Listed entries:
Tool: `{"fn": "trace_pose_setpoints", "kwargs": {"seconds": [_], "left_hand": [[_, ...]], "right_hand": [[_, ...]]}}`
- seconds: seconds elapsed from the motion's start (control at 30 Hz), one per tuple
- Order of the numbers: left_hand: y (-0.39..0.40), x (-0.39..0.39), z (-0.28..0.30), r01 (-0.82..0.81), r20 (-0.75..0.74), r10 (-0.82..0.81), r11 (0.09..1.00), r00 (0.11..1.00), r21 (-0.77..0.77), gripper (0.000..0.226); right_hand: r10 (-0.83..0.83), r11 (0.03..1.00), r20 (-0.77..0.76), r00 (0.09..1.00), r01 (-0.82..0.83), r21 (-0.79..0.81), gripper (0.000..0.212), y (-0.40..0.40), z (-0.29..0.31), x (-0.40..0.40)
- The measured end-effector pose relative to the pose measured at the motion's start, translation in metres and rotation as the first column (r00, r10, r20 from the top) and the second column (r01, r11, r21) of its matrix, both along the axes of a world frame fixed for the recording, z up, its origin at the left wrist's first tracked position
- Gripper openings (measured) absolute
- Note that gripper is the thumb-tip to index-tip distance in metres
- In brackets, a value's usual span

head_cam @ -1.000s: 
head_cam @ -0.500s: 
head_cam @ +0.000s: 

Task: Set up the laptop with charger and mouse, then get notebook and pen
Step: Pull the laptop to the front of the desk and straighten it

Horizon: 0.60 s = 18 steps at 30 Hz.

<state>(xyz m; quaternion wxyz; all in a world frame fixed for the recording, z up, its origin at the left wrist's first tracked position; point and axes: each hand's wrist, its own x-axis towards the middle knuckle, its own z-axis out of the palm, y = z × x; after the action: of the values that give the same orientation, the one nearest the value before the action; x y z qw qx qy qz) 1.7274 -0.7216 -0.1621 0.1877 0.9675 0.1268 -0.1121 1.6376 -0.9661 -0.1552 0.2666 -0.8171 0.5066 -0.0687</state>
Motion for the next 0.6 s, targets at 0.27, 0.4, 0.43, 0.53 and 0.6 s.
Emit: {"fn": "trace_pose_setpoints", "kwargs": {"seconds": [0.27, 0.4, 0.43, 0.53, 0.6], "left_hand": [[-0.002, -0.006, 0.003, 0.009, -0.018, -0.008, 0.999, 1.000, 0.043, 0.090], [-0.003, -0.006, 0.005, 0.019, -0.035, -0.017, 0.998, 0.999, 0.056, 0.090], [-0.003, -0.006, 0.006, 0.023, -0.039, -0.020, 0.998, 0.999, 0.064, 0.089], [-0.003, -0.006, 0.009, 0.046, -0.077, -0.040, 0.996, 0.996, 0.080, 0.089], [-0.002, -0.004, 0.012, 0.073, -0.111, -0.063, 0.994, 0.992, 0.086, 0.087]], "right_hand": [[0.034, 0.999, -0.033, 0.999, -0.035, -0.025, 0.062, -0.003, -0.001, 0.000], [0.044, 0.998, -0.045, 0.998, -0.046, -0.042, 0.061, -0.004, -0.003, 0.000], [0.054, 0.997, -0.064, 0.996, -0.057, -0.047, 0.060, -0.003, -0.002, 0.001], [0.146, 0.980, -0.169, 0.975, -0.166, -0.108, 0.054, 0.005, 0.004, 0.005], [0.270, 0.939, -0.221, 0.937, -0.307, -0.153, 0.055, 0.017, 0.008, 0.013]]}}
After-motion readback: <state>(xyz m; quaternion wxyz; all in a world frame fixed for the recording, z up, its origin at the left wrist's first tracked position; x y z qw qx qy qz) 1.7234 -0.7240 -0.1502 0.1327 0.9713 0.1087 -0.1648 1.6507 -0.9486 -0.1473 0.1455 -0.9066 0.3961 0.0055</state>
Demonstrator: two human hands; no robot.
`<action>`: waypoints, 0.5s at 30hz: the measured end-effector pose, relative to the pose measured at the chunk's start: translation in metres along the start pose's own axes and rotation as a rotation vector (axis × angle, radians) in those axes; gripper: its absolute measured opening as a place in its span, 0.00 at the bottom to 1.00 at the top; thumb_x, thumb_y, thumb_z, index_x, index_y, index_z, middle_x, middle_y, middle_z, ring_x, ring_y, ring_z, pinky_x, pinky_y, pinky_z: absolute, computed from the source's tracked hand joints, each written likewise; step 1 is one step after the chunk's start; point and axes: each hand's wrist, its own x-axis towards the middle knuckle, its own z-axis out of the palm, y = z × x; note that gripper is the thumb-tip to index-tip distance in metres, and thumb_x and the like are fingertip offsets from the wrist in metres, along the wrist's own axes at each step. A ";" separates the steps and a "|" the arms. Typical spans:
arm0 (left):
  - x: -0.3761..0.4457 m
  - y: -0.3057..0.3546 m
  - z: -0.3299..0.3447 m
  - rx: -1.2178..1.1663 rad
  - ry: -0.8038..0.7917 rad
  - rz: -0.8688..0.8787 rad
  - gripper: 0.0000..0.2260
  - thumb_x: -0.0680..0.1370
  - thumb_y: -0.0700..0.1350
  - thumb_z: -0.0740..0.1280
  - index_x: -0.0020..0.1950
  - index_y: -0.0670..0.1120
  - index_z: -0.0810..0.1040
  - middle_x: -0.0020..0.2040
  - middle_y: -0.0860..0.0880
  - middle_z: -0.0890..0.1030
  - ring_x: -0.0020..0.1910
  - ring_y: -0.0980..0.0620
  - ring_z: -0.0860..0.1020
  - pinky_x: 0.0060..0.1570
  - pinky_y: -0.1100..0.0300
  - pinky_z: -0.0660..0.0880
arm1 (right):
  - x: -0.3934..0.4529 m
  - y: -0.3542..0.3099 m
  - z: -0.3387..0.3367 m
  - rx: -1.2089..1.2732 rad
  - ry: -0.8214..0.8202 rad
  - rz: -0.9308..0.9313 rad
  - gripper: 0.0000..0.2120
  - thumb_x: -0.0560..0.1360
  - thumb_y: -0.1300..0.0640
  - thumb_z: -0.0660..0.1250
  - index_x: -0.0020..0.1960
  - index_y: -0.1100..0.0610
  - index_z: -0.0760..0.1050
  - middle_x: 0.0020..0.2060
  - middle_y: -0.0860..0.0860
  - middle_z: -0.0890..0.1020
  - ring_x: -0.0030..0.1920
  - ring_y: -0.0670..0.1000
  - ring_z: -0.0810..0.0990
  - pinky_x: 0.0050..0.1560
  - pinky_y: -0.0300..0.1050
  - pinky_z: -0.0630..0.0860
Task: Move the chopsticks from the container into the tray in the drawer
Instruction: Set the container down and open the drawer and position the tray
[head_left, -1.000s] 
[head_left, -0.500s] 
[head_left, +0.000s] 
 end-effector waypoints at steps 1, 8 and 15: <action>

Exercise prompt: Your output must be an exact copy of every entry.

Solution to the exercise:
Tool: `{"fn": "trace_pose_setpoints", "kwargs": {"seconds": [_], "left_hand": [[_, ...]], "right_hand": [[_, ...]]}}`
- seconds: seconds elapsed from the motion's start (control at 30 Hz), one per tuple
- Order of the numbers: left_hand: y (-0.39..0.40), x (-0.39..0.39), z (-0.28..0.30), r01 (-0.82..0.81), r20 (-0.75..0.74), r10 (-0.82..0.81), r11 (0.09..1.00), r00 (0.11..1.00), r21 (-0.77..0.77), gripper (0.000..0.226); right_hand: r10 (-0.83..0.83), r11 (0.03..1.00), r20 (-0.77..0.76), r00 (0.09..1.00), r01 (-0.82..0.83), r21 (-0.79..0.81), gripper (0.000..0.212), y (-0.40..0.40), z (-0.29..0.31), x (-0.40..0.40)
- The measured end-effector pose relative to the pose measured at the motion's start, translation in metres and rotation as the first column (r00, r10, r20 from the top) and the second column (r01, r11, r21) of its matrix, both along the axes of a world frame fixed for the recording, z up, its origin at the left wrist's first tracked position
- Gripper openings (measured) absolute
- Note that gripper is the thumb-tip to index-tip distance in metres
- In brackets, a value's usual span

head_cam @ -1.000s: 
head_cam @ -0.500s: 
head_cam @ +0.000s: 

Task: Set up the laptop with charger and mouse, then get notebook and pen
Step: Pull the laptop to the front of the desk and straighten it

Horizon: 0.60 s = 18 steps at 30 Hz.

<state>(xyz m; quaternion wxyz; all in a world frame fixed for the recording, z up, its origin at the left wrist's first tracked position; point and axes: each hand's wrist, its own x-axis towards the middle knuckle, its own z-axis out of the palm, y = z × x; after the action: of the values that give the same orientation, the one nearest the value before the action; x y z qw qx qy qz) 1.7274 -0.7216 -0.1621 0.1877 0.9675 0.1268 -0.1121 1.6376 -0.9661 -0.1552 0.2666 -0.8171 0.5066 -0.0687</state>
Motion for the next 0.6 s, targets at 0.27, 0.4, 0.43, 0.53 and 0.6 s.
Emit: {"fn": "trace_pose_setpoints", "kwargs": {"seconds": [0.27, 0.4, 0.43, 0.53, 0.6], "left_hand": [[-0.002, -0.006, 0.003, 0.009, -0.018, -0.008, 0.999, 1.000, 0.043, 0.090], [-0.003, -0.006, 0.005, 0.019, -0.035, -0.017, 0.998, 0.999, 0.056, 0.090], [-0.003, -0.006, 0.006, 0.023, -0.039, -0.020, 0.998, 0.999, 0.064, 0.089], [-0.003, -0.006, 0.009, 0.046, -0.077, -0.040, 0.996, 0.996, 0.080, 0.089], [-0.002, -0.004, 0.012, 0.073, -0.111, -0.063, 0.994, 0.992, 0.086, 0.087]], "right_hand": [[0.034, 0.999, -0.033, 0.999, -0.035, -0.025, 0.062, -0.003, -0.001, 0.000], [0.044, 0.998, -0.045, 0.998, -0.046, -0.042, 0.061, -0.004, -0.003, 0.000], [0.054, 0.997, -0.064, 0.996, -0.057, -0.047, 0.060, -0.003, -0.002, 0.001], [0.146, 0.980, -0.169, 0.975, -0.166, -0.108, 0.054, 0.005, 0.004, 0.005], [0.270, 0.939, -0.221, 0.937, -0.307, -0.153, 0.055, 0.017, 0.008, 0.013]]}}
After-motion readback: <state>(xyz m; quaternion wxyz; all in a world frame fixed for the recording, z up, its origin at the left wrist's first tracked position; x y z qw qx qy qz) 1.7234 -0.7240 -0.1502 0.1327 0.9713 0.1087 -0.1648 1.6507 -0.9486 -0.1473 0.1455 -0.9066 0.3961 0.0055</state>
Demonstrator: two human hands; no robot.
`<action>`: waypoints, 0.5s at 30hz: the measured end-effector pose, relative to the pose measured at the chunk's start: translation in metres along the start pose's own axes and rotation as a rotation vector (axis × angle, radians) in those axes; gripper: its absolute measured opening as a place in its span, 0.00 at the bottom to 1.00 at the top; thumb_x, thumb_y, thumb_z, index_x, index_y, index_z, middle_x, middle_y, middle_z, ring_x, ring_y, ring_z, pinky_x, pinky_y, pinky_z: absolute, computed from the source's tracked hand joints, each written likewise; step 1 is one step after the chunk's start; point and axes: each hand's wrist, its own x-axis towards the middle knuckle, its own z-axis out of the palm, y = z × x; note that gripper is the thumb-tip to index-tip distance in metres, and thumb_x and the like are fingertip offsets from the wrist in metres, along the wrist's own axes at each step. A ";" separates the steps and a "|" the arms. Typical spans:
arm0 (left):
  - x: -0.3761..0.4457 m
  - y: -0.3057..0.3546 m
  - z: -0.3299..0.3447 m
  - rx: -1.2178..1.1663 rad
  - ry: -0.8038..0.7917 rad
  - rz: -0.8688..0.8787 rad
  - gripper: 0.0000..0.2260
  - thumb_x: -0.0680..0.1370
  - thumb_y: -0.0700..0.1350
  - thumb_z: -0.0740..0.1280
  - index_x: -0.0020..0.1950
  - index_y: -0.0670..0.1120
  - index_z: -0.0810..0.1040
  - middle_x: -0.0020..0.2040
  - middle_y: -0.0860..0.0880
  - middle_z: -0.0890..0.1030
  - ring_x: -0.0020..0.1910
  - ring_y: -0.0980..0.0620
  - ring_z: -0.0860..0.1020
  - pinky_x: 0.0060..0.1570
  - pinky_y: -0.1100..0.0300
  - pinky_z: -0.0660..0.0880
arm1 (right):
  - x: -0.3934..0.4529 m
  - y: -0.3542..0.3099 m
  - z: -0.3387..0.3367 m
  - rx: -1.2089..1.2732 rad
  - ry: -0.8214..0.8202 rad
  - rz: -0.9308..0.9313 rad
  - gripper: 0.0000..0.2120
  - thumb_x: -0.0560..0.1360
  - thumb_y: -0.1300..0.0640
  - thumb_z: -0.0660..0.1250
  - index_x: -0.0020..0.1960
  - index_y: -0.1100..0.0610
  - index_z: -0.0760..0.1050
  - middle_x: 0.0020..0.2060
  - middle_y: -0.0860..0.0860
  - middle_z: -0.0890..0.1020
  - ring_x: -0.0030..0.1920
  - ring_y: -0.0670..0.1000
  - ring_z: -0.0810..0.0990
  - pinky_x: 0.0050..0.1560
  - pinky_y: -0.0300..0.1050
  - pinky_z: -0.0630..0.0860
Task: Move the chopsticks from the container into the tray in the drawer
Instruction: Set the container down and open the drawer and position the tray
[head_left, -1.000s] 
[head_left, -0.500s] 
[head_left, +0.000s] 
 end-effector waypoints at steps 1, 8 and 15: <action>

No more output is expected for this exercise.